GeigerJ2 commented 1 month ago

This is a very early proof-of-concept implementation of streaming repository files directly to packed during an archive import.

Especially for large archives, in particular, with many (small) repository files, this could provide significant speed-up as it reduces the required file open and close operations when writing to the target repository. While many such operations to obtain the streams from the ZipfileBackendRepository can probably not be avoided, they can be significantly reduced by streaming to packed instead of loose, as the latter would require the same number again as for reading the contents, while the former would require just one per pack (~4gb file).

I just ran the command for the acwf-verification_unaries-verification-PBE-v1-results_quantum_espresso-SSSP-1.3-PBE-precision.aiida archive (2gb, ~60k repository files) and the MC3D-provenance.aiida archive (12gb, ~840k repository files) In the first case, the total runtime of the verdi archive import command was 176s and 107s when streaming to loose or packed respectively, while in the second case they were 787s and 728s. Here, I was expecting a larger speed-up, but this might originate from the non-ideal preliminary implementation and benchmarking. Overall, I think this could be a promising feature when done properly.

A few notes regarding the implementation:

I first obtain all hashes from the source repository (ZipFileBackendRepository) via repository_from.list_objects() and then retrieve the contents as BytesIO via repository_from.get_object_content().
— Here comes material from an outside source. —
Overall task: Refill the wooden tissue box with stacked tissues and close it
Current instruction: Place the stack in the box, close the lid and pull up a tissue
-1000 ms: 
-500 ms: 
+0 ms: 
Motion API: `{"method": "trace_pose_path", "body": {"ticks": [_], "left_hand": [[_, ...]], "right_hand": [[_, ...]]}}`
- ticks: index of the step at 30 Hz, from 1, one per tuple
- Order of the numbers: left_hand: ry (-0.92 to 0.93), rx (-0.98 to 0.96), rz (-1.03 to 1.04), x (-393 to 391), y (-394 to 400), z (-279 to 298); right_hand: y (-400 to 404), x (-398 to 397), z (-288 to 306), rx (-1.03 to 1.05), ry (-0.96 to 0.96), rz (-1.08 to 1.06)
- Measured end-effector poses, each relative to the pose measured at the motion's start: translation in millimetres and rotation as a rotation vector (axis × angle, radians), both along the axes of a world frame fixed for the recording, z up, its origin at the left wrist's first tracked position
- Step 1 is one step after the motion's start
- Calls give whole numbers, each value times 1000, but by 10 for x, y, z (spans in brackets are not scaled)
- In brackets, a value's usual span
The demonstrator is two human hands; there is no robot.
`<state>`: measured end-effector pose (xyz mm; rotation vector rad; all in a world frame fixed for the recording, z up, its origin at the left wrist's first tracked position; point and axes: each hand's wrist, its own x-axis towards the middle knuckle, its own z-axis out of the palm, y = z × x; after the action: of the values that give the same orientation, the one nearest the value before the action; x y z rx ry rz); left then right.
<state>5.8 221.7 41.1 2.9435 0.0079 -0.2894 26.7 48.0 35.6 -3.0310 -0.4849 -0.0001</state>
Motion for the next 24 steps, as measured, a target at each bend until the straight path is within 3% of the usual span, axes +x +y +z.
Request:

I didn't use the repository_from.iter_object_streams() as that returns ZipExtFiles which couldn't be opened outside the scope of a context manager, and, importantly, when passing to Container.add_streamed_objects_to_pack().
While absolutely necessary, no validation on the size is currently being done. Therefore, all streams are opened and in memory. This works on the PSI workstation with ~250gb of memory, but would otherwise crash most normal workstations. I haven't found a method of the ZipfileBackendRepository that returns the hashes and contents in batches (rather than one by one, such as iter_object_streams()) so that might be something we have to implement from scratch for this feature, either based on the number of files, or their total size for each batch, using sensible defaults.

The remaining todos to have a proper implementation (ties in with the notes above):

[ ] Use more suitable ZipFileBackendRepository and disk_objectstore Container methods if applicable and available (e.g. I saw there is also add_objects_to_pack in addition to add_streamed_objects_to_pack)
[ ] Return hashes and file contents from the source repository in batches to avoid memory overloads and improve performance, as well as implement safety measures
[ ] Proper benchmarking on the time savings that streaming to packed can provide (only timing the repository file additions)
[ ] Logic that somewhat automatically determines where to stream based on the total file size and/or number of repository files that are being imported (while still being able to manually overwrite it?)
[ ] Properly check if the profile is being locked during the operation (this is something I have just ignored until now. It might already automatically being taken care of by the existing infrastructure?)
[ ] Ensure that all repository connections are properly being opened and closed, e.g. by using the relevant context managers

Also note that I added the verdi profile flush command as a convenience command to clean the data from a profile, which I use now during development. This can be moved into a separate PR if we deem it useful, or eventually be removed from this PR if not.

Pinging @khsrali as he voiced his interest in being involved in the disk_objectstore, @agoscinski as we looked into this together for a while, @mbercx to keep in the loop, and @sphuber and @giovannipizzi with expertise on the backend implementations who can likely provide crucial pointers. I'm still familiarizing myself with the backend repository implementations and the disk_objectstore, so any such pointers are more than welcome. I'll keep working on these to-dos on my branch, updating the PR here along the way.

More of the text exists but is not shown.